# Does D40 have wireless for SB-600?



## lv6l (Dec 27, 2007)

I have a Nikon D40. I'm planning to buy a SB-600 flash. I herd that you can use the SB-600 flash remotely through the camera. Can the D40 do this? Thanks.


----------



## el_shorty (Dec 27, 2007)

Sorry, but the D40 does not have a wireless flash commander mode, you will need to get a SU-800 or a SB-800 to be able to do it.


----------



## Garbz (Dec 27, 2007)

Or a cheap ebay trigger. See thread asking if the D300 can control the SB-800


----------



## narsticle (Dec 28, 2007)

no it doesnt, i have the d40 and was considering getting the SB-600 flash as well.  No luck.


----------



## lv6l (Dec 28, 2007)

Oh I see. Thank you.


----------



## Offbeat (Dec 28, 2007)

Garbz said:


> Or a cheap ebay trigger. See thread asking if the D300 can control the SB-800


 
De-ja-vu eh? Loads of threads on this recently. Cheap ebay triggers if your on a budget, like me.


----------



## ScottS (Dec 28, 2007)

I know on the Sb-800 you can set it to SU-4 mode and fire it with the manual flash mode on your camera.... any camera just so long there is no preflash. not to sure about the 600 though.


----------



## Offbeat (Dec 28, 2007)

no the 600 doesnt have it.


----------



## lv6l (Jan 2, 2008)

what if i use a d80 and the sb-600. is there wireless for that?

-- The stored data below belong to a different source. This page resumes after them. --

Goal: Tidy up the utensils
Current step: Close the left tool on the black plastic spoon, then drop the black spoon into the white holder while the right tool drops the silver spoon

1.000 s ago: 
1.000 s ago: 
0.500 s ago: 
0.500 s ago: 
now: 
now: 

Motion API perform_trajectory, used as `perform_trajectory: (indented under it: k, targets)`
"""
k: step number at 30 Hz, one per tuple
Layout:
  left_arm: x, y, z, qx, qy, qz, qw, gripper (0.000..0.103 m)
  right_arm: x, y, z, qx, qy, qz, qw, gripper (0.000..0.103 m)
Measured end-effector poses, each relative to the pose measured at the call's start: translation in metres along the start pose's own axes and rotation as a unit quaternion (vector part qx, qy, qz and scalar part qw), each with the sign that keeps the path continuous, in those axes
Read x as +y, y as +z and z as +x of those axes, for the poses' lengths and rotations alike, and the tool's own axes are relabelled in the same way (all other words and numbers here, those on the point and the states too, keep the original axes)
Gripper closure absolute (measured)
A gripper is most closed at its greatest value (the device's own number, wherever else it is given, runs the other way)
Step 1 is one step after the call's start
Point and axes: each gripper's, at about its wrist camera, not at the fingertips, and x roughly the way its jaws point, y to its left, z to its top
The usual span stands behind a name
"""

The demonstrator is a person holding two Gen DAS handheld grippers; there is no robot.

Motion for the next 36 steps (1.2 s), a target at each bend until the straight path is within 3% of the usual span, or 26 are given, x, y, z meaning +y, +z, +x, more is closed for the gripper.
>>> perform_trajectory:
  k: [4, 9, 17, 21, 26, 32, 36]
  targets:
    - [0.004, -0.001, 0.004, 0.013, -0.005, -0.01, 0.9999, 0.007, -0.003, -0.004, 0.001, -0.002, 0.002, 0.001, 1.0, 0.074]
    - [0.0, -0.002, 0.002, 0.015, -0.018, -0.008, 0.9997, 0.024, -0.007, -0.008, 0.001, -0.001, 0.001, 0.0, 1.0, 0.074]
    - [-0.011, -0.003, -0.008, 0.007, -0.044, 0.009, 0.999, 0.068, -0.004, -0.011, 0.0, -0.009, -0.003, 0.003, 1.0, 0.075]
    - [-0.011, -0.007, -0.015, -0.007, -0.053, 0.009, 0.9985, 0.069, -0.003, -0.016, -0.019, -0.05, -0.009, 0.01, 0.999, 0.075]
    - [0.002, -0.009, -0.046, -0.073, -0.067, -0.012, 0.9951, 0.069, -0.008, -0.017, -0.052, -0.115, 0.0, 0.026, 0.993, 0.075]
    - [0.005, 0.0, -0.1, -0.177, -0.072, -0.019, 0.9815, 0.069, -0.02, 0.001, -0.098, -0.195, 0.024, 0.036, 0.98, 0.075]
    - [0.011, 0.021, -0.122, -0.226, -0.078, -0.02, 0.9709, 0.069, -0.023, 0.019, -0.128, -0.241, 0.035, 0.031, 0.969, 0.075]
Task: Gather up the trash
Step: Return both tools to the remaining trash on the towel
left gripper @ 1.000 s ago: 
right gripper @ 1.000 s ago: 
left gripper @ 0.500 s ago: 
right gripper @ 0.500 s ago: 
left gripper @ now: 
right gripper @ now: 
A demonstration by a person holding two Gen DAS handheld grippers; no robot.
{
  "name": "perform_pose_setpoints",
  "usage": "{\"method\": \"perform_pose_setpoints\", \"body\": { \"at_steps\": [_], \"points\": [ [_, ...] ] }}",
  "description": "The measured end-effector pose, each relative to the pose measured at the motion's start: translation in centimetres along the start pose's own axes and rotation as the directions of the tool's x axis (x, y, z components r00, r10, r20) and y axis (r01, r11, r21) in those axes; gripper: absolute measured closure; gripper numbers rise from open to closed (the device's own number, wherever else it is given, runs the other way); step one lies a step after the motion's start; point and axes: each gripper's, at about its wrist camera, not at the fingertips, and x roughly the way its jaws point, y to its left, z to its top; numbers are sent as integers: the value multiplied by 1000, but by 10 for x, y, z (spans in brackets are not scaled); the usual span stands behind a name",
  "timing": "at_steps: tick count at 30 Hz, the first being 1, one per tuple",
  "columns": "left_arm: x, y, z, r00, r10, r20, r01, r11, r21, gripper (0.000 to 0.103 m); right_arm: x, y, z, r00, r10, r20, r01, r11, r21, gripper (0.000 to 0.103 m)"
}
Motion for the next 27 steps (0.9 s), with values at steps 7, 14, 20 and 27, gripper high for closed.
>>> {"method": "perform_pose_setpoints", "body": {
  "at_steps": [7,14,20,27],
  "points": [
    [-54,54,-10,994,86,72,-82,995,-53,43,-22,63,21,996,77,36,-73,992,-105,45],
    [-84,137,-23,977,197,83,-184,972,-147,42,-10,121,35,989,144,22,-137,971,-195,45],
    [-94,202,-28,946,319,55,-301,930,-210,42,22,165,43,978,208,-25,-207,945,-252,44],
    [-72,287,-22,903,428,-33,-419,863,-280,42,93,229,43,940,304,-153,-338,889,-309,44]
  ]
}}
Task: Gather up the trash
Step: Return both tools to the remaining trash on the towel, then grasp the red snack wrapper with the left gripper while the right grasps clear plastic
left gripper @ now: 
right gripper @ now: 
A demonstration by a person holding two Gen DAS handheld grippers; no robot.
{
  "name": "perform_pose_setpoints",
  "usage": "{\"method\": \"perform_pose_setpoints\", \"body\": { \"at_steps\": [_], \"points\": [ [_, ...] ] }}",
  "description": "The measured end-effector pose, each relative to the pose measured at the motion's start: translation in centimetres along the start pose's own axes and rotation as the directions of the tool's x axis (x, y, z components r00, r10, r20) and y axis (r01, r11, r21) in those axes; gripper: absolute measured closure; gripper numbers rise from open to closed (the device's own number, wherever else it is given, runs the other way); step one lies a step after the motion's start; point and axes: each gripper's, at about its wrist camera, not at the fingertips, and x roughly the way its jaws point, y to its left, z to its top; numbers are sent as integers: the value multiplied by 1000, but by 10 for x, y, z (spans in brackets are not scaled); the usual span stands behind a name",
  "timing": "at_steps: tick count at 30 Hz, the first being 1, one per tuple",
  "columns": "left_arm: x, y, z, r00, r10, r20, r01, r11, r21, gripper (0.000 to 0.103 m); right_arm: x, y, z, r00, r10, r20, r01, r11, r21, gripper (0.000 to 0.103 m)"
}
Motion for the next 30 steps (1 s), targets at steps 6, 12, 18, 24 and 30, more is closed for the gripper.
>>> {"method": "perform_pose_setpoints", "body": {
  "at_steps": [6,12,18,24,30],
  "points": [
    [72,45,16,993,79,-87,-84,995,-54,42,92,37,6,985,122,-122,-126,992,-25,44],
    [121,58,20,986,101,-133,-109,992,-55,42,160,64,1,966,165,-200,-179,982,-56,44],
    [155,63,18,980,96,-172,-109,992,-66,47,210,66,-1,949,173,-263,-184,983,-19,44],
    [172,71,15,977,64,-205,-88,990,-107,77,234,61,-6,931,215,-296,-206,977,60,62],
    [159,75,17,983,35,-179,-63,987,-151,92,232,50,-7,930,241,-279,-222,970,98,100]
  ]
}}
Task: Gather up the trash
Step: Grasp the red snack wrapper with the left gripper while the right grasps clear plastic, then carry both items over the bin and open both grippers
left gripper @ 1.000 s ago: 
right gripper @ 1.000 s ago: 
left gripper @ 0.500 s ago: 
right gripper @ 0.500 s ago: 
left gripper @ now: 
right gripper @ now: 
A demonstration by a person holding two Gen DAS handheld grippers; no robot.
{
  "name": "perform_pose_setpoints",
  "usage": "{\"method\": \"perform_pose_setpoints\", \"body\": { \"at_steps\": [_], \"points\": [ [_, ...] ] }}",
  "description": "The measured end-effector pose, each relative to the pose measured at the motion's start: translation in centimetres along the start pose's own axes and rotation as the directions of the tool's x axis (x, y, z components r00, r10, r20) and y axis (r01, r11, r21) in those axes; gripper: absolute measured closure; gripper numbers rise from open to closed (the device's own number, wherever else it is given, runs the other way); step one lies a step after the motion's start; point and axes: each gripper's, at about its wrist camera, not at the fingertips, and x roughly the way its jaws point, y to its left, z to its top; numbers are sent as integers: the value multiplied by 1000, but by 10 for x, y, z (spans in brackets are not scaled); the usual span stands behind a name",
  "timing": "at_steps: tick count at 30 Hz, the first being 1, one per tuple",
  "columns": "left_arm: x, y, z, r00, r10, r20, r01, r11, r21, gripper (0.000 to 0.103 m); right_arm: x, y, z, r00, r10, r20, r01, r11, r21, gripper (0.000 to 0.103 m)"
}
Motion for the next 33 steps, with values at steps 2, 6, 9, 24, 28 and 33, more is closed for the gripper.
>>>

also, using a d80 with a sb-600, would the camera support iTTL?


----------



## Mav (Jan 2, 2008)

Yup, the D80's built-in pop-up flash has commander mode, so you can use the SB-600 remotely with it with full i-TTL support.  For the D40 if you just want off-camera flash and an arm's length is ok, you can get an SC-28/29 cable.  One end goes on the hot shoe and the flash goes on the other end.  I have one of these too and it works pretty well with the D40.


----------